Ein leicht bösartiges Lächeln legte sich auf ihre Lippen. »Da du diese Behauptung aufstellst, würde ich die Behauptung aufstellen, du warst noch nie in den Räumlichkeiten des Highlords. Sonst wüsstest du, wie viele Pflanzen sich dort befinden und wie viel Arbeit es ist, diese zu pflegen. Und da du abfällig darüber sprichst, nehme ich einmal an, dass dir auch nie aufgefallen ist, wie sehr der Highlord Pflanzen schätzt. Womöglich ist auch das der Grund, warum du noch nie in seinen Gemächern warst.« Lilitha wusste, dass sie sich weit aus dem Fenster lehnte, aber sie hatte immerhin recht. Mit dem meisten jedenfalls. Der Highlord mochte es, viel Grün in seinen Räumen zu haben. Jedoch war sich Lilitha nicht so sicher, ob es wirklich an ihm lag, oder ob er es damals getan hatte, damit sie sich wohler fühlte.
So oder so, hatte sie nach den Gesichtsausdrücken der anderen Frauen wohl ins Schwarze getroffen. Schweigen breitete sich aus, schien aber eine angespannte Stimmung zu verursachen.
»In Ordnung, das reicht jetzt«, meinte Laura nun plötzlich und trat aus der Menge, um sich vor Lilitha zu stellen und zu den anderen Frauen zu sprechen. »Er ist nicht hier. Also können wir wohl alle wieder gehen«, meinte sie beinahe schon wie eine Anführerin und deutete nach hinten in die Gänge, die zum Harem führten.

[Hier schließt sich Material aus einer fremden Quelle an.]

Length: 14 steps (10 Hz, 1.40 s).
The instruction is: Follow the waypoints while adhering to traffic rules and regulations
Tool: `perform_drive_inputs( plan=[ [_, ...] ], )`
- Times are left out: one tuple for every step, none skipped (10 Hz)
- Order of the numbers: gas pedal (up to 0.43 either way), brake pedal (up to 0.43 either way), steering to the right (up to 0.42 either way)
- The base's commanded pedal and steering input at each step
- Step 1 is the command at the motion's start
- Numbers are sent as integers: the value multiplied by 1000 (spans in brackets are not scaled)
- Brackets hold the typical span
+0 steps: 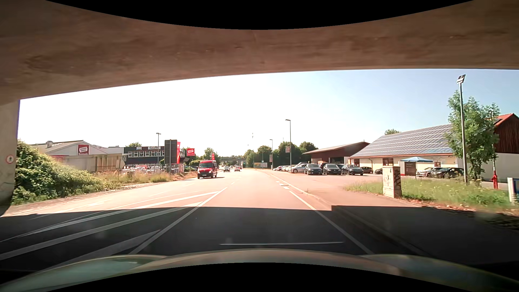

Einige der Frauen folgten ihrer Anweisung mit hängenden Schultern. Andere warfen ihr und Lilitha noch ein bisschen länger böse Blicke zu, ehe sie irgendwann auch gingen. Die Eunuchen ließen die Szene nicht aus den Augen und würden dem Highlord Bericht erstatten.
»Danke«, murmelte sie zu Laura. Auch wenn sie diese aufgrund ihrer aufdringlichen Art nicht immer mochte, war sie im Moment sehr froh über ihre Gegenwart und Hilfe.